**EXERCISE:** Filter by the string "brick": return the lines of the material that contain it.

**RAW DATA:**
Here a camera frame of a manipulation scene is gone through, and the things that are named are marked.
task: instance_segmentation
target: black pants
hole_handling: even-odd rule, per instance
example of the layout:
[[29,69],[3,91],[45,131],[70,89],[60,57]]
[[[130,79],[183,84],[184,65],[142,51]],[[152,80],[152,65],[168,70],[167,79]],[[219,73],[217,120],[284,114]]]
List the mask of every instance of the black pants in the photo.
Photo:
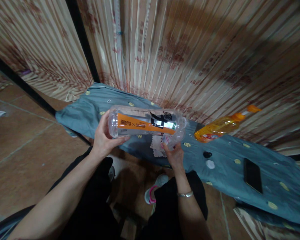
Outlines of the black pants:
[[[51,191],[91,151],[90,147],[64,171],[53,184]],[[106,203],[111,192],[109,169],[112,158],[105,158],[87,183],[81,200],[62,231],[59,239],[119,239],[119,225]],[[197,173],[187,173],[187,178],[200,209],[207,219],[208,208],[203,185]],[[156,211],[149,218],[138,239],[182,239],[178,218],[177,184],[175,178],[155,191]]]

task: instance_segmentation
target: orange bottle cap
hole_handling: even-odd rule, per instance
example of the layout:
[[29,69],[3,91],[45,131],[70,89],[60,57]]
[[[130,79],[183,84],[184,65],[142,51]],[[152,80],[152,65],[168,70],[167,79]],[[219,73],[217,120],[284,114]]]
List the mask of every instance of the orange bottle cap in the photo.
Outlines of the orange bottle cap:
[[249,105],[248,107],[247,107],[247,109],[248,109],[248,112],[260,112],[262,109],[260,109],[260,108],[257,108],[256,106],[254,106],[254,105]]
[[244,120],[246,118],[246,116],[243,115],[242,113],[235,113],[231,116],[231,118],[236,122],[240,122],[240,121]]

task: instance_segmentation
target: person's hand
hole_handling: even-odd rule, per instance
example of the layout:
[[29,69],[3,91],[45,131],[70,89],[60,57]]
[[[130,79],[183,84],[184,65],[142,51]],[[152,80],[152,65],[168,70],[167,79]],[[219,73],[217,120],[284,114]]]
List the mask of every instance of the person's hand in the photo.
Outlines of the person's hand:
[[112,151],[113,148],[123,144],[130,139],[129,136],[112,139],[111,135],[109,134],[109,112],[110,110],[108,110],[101,117],[99,125],[94,134],[94,143],[91,153],[100,160],[104,159]]
[[183,168],[183,150],[181,148],[181,143],[178,142],[173,151],[168,149],[168,146],[163,143],[163,149],[166,152],[168,157],[168,161],[174,172],[176,171],[184,171]]

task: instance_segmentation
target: sneaker
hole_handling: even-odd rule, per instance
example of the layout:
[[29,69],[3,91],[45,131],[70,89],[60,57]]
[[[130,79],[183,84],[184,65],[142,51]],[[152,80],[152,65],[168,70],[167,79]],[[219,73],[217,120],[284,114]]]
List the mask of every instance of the sneaker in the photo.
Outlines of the sneaker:
[[114,166],[111,166],[110,169],[109,169],[109,179],[110,179],[110,182],[113,181],[114,176],[115,176]]
[[151,188],[149,188],[144,194],[144,200],[146,201],[147,204],[155,203],[155,202],[150,202],[150,190],[153,189],[155,186],[162,187],[168,181],[169,181],[169,177],[166,174],[161,174],[157,177],[157,180],[154,183],[154,185]]

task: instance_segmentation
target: blue bedsheet
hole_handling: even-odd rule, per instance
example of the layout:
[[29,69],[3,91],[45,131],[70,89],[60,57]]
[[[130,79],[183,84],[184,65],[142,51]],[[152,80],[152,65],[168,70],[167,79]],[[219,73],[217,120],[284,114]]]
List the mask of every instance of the blue bedsheet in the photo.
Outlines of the blue bedsheet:
[[[105,84],[95,83],[71,105],[56,114],[57,121],[81,134],[94,138],[102,112],[112,105],[134,105],[147,109],[159,109],[149,100],[122,92]],[[300,169],[295,161],[256,143],[225,135],[210,143],[196,141],[193,134],[198,123],[189,121],[183,140],[184,168],[195,170],[202,181],[236,199],[266,212],[300,224]],[[169,165],[166,158],[155,158],[150,149],[152,136],[137,136],[120,148],[140,159],[154,164]],[[213,155],[215,168],[206,166],[203,152]],[[263,194],[257,193],[243,180],[243,159],[248,158],[261,170]]]

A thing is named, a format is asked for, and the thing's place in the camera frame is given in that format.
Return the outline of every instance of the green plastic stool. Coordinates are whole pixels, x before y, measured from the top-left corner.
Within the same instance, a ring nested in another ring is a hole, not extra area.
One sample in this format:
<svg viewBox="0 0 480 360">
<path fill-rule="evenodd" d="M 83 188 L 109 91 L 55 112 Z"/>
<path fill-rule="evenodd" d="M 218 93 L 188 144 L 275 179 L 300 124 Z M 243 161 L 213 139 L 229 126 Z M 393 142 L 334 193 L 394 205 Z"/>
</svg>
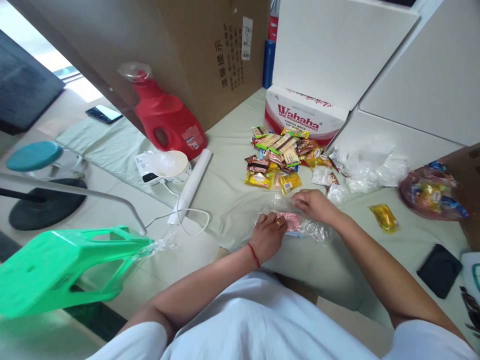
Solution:
<svg viewBox="0 0 480 360">
<path fill-rule="evenodd" d="M 153 243 L 121 226 L 43 232 L 0 265 L 0 315 L 18 318 L 110 301 L 122 291 L 129 267 L 148 255 Z M 88 269 L 115 261 L 123 263 L 102 288 L 72 287 Z"/>
</svg>

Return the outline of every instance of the wahaha box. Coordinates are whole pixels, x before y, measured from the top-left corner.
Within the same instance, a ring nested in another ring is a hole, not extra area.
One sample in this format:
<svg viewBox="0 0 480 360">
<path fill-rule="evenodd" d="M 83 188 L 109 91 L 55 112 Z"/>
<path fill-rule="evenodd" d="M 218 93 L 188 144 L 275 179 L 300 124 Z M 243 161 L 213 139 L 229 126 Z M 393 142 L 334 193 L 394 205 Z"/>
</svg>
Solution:
<svg viewBox="0 0 480 360">
<path fill-rule="evenodd" d="M 266 91 L 266 129 L 277 134 L 283 128 L 309 131 L 309 139 L 323 147 L 339 132 L 348 114 L 348 110 L 280 86 Z"/>
</svg>

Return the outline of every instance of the hand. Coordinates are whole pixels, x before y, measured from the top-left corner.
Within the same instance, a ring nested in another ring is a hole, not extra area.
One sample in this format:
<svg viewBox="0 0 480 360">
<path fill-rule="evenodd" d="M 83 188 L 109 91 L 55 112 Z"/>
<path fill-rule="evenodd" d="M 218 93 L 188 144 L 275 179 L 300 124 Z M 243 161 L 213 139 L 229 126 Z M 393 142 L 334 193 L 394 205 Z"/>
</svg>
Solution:
<svg viewBox="0 0 480 360">
<path fill-rule="evenodd" d="M 310 218 L 329 225 L 342 214 L 320 190 L 302 189 L 291 198 L 291 202 Z"/>
<path fill-rule="evenodd" d="M 280 249 L 282 238 L 288 227 L 285 218 L 283 216 L 277 217 L 274 212 L 259 216 L 253 229 L 250 244 L 260 264 L 266 262 Z"/>
</svg>

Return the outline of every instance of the white shirt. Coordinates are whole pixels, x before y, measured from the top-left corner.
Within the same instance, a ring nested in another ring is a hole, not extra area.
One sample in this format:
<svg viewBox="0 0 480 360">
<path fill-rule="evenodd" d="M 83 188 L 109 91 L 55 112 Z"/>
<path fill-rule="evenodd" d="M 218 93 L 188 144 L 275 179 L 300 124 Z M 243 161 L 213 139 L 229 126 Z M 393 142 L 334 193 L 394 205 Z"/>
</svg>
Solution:
<svg viewBox="0 0 480 360">
<path fill-rule="evenodd" d="M 167 332 L 144 322 L 122 332 L 89 360 L 378 359 L 311 302 L 266 273 L 222 292 L 167 347 Z M 479 359 L 466 342 L 422 320 L 397 327 L 385 360 Z"/>
</svg>

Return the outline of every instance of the metal pole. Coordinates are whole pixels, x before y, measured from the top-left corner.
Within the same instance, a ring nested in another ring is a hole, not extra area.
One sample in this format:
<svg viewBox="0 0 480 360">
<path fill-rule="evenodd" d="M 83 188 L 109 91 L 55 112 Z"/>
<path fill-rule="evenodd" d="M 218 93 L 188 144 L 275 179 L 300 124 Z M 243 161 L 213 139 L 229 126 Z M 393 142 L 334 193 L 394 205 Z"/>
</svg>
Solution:
<svg viewBox="0 0 480 360">
<path fill-rule="evenodd" d="M 9 198 L 15 198 L 15 199 L 20 199 L 20 200 L 28 200 L 33 203 L 46 203 L 47 199 L 44 197 L 40 196 L 35 196 L 35 195 L 30 195 L 28 193 L 24 192 L 19 192 L 19 191 L 13 191 L 13 190 L 7 190 L 4 188 L 0 187 L 0 196 L 6 196 Z"/>
<path fill-rule="evenodd" d="M 135 218 L 136 222 L 138 223 L 138 227 L 140 228 L 140 230 L 139 230 L 140 235 L 146 235 L 147 234 L 147 229 L 145 228 L 144 223 L 140 219 L 140 216 L 137 213 L 137 210 L 135 210 L 135 207 L 132 205 L 132 203 L 130 201 L 125 200 L 123 197 L 110 195 L 110 194 L 107 194 L 107 193 L 104 193 L 104 192 L 88 190 L 88 189 L 84 189 L 84 188 L 81 188 L 81 187 L 68 186 L 68 185 L 58 184 L 58 183 L 55 183 L 55 182 L 37 180 L 37 179 L 31 178 L 31 177 L 6 174 L 4 172 L 0 172 L 0 180 L 1 179 L 11 181 L 13 183 L 34 186 L 36 188 L 42 188 L 42 189 L 47 189 L 47 190 L 54 190 L 54 191 L 71 193 L 71 194 L 78 194 L 78 195 L 94 196 L 94 197 L 98 197 L 98 198 L 102 198 L 102 199 L 112 200 L 112 201 L 117 202 L 117 203 L 121 203 L 123 205 L 126 205 L 130 209 L 133 217 Z"/>
</svg>

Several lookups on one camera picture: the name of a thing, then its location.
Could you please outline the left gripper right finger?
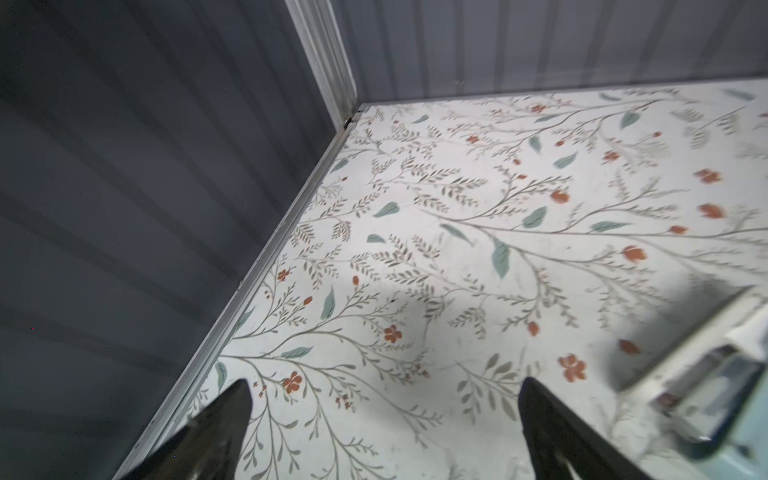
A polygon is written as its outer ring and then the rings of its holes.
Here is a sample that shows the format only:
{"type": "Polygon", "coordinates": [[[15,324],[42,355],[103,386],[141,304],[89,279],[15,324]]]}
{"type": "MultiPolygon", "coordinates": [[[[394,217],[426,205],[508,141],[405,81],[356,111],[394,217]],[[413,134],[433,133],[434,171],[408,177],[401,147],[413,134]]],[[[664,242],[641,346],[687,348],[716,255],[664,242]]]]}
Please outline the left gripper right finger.
{"type": "Polygon", "coordinates": [[[537,479],[650,479],[537,379],[523,381],[518,409],[537,479]]]}

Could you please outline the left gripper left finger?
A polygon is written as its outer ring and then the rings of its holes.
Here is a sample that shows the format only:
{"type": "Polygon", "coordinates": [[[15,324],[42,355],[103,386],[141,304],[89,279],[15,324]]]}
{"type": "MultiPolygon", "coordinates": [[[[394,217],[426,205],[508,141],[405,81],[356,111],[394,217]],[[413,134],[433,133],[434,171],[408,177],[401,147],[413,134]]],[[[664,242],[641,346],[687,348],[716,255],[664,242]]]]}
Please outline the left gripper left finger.
{"type": "Polygon", "coordinates": [[[125,478],[234,479],[252,405],[247,381],[234,382],[125,478]]]}

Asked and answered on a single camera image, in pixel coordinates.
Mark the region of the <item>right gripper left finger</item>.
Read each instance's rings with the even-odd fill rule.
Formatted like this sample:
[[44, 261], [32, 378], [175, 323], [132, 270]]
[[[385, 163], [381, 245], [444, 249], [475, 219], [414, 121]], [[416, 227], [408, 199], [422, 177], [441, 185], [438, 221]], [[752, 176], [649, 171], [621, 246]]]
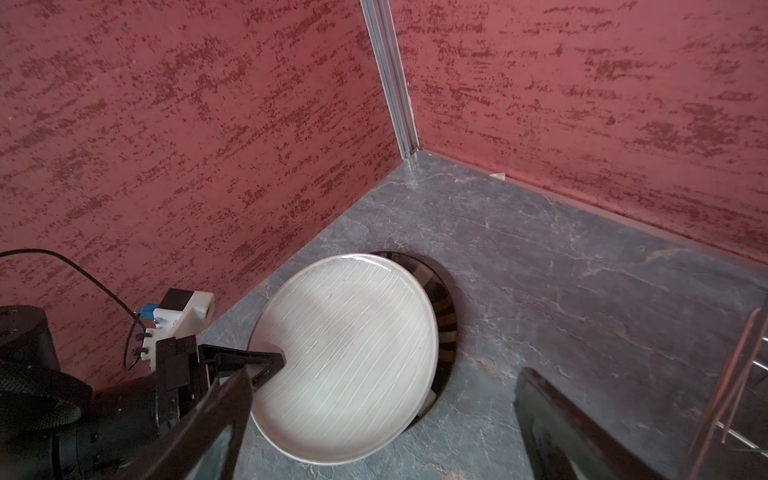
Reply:
[[211, 390], [117, 479], [231, 479], [252, 405], [247, 372], [238, 370]]

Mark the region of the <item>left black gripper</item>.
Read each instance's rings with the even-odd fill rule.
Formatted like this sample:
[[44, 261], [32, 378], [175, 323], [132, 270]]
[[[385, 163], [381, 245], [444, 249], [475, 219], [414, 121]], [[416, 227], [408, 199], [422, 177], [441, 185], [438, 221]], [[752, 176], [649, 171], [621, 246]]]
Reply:
[[245, 370], [251, 388], [259, 390], [285, 364], [285, 356], [279, 351], [239, 350], [207, 344], [198, 347], [194, 335], [160, 340], [156, 343], [154, 373], [159, 434], [170, 431], [196, 406], [207, 393], [207, 380], [212, 385]]

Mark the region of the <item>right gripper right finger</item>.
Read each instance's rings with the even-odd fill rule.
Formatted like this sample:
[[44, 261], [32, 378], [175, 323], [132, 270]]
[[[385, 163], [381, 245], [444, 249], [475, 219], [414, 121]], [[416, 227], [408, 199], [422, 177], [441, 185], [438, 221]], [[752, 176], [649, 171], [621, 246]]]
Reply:
[[518, 375], [514, 409], [536, 479], [661, 479], [532, 368]]

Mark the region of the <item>white ribbed plate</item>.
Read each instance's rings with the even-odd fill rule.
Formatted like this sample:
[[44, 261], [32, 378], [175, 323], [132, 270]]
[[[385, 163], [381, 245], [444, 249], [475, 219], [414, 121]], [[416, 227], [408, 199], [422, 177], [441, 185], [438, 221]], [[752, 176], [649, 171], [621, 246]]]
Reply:
[[294, 460], [366, 458], [416, 418], [438, 364], [432, 303], [416, 277], [373, 254], [319, 260], [285, 282], [251, 332], [284, 367], [255, 393], [261, 435]]

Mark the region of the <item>dark striped rim cream plate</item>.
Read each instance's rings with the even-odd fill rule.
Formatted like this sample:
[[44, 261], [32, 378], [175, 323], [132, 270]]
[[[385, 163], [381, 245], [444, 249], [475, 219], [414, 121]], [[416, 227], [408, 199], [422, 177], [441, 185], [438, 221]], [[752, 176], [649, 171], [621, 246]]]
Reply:
[[406, 430], [415, 427], [443, 394], [453, 371], [458, 349], [458, 314], [452, 296], [452, 278], [435, 259], [421, 254], [380, 250], [373, 255], [391, 260], [408, 270], [427, 294], [436, 318], [439, 355], [432, 385], [420, 411]]

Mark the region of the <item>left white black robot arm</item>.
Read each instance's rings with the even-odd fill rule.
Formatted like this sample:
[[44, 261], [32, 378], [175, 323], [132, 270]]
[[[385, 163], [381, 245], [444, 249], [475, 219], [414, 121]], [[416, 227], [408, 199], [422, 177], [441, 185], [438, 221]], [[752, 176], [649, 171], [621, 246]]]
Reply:
[[283, 354], [170, 337], [147, 376], [94, 391], [61, 371], [43, 310], [1, 310], [5, 479], [229, 479]]

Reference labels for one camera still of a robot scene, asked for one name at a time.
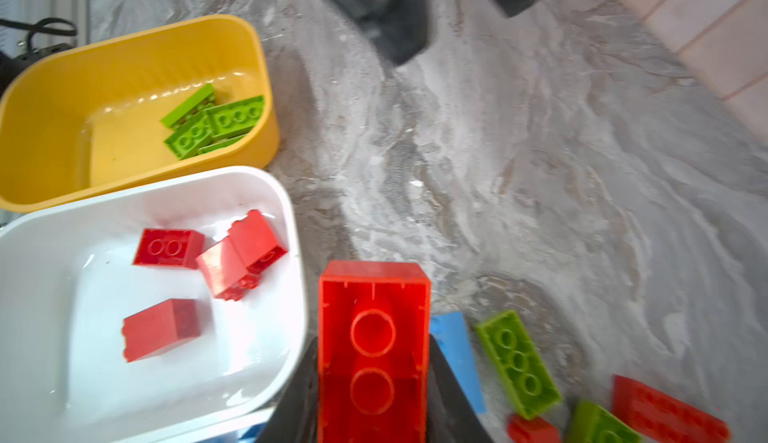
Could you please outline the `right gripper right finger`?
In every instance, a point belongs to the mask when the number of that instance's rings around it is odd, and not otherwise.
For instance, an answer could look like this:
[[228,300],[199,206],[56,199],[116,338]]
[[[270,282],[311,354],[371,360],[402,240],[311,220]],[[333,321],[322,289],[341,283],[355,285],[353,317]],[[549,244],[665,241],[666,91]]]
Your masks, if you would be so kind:
[[492,443],[433,336],[429,353],[427,441]]

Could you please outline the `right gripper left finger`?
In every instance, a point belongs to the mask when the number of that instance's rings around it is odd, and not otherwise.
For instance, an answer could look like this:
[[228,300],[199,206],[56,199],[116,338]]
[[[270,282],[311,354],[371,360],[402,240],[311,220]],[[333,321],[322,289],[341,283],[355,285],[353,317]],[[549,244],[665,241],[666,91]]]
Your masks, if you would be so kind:
[[315,337],[305,349],[256,442],[316,442],[318,396],[318,338]]

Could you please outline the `small red lego brick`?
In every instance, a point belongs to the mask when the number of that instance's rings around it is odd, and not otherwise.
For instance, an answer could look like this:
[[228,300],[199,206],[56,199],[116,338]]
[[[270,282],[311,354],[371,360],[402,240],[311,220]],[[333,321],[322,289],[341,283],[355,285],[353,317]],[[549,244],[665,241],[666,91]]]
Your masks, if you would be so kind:
[[541,417],[527,420],[512,415],[507,424],[507,434],[514,443],[560,443],[558,429]]

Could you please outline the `blue lego brick side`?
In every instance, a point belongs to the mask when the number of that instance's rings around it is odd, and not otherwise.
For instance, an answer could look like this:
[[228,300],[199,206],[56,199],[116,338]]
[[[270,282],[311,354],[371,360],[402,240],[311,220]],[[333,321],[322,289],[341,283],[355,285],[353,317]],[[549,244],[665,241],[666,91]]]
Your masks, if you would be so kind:
[[486,405],[463,314],[432,315],[430,333],[435,337],[472,409],[476,414],[484,414]]

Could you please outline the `green lego brick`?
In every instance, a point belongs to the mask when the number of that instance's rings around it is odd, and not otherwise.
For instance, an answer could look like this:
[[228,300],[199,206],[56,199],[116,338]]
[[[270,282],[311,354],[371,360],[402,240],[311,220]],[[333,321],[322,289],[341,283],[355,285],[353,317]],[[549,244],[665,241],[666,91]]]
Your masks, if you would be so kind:
[[640,443],[643,437],[600,405],[581,399],[570,424],[567,443]]
[[160,122],[165,128],[176,130],[198,113],[213,107],[215,103],[214,87],[207,83],[164,116]]
[[231,139],[248,133],[263,114],[263,95],[214,106],[205,110],[214,141]]
[[198,154],[199,155],[208,154],[208,153],[212,153],[214,151],[218,151],[220,149],[227,148],[229,146],[232,146],[232,145],[236,144],[237,142],[239,142],[243,138],[244,138],[244,136],[240,135],[240,136],[237,136],[237,137],[233,137],[233,138],[229,138],[229,139],[224,139],[224,140],[220,140],[220,141],[211,143],[209,145],[201,147],[199,149],[199,151],[198,151]]
[[514,310],[477,323],[475,332],[515,412],[533,420],[563,397],[523,321]]
[[164,140],[164,144],[178,160],[196,156],[200,149],[213,142],[209,115],[201,112],[179,127]]

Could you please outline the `red long lego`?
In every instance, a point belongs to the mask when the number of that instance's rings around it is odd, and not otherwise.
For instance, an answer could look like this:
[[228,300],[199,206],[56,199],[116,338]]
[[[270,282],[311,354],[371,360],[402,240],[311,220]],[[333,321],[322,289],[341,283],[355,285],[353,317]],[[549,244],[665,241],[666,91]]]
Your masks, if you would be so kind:
[[731,441],[731,431],[723,420],[624,376],[614,376],[612,413],[656,442]]
[[425,441],[426,273],[416,263],[331,261],[318,292],[318,441]]

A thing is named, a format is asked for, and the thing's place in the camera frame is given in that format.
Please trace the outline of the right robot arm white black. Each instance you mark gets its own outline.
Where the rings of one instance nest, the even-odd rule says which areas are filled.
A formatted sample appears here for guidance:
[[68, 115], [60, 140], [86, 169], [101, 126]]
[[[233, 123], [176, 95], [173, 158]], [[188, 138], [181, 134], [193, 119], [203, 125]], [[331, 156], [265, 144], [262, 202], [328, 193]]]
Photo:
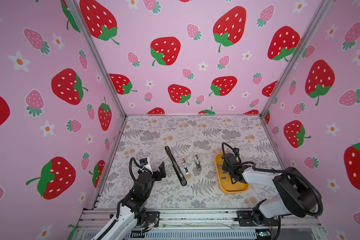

**EXERCISE SOLUTION:**
Could you please outline the `small red lego brick`?
Could you please outline the `blue lego brick side`?
Could you please outline the `green lego brick`?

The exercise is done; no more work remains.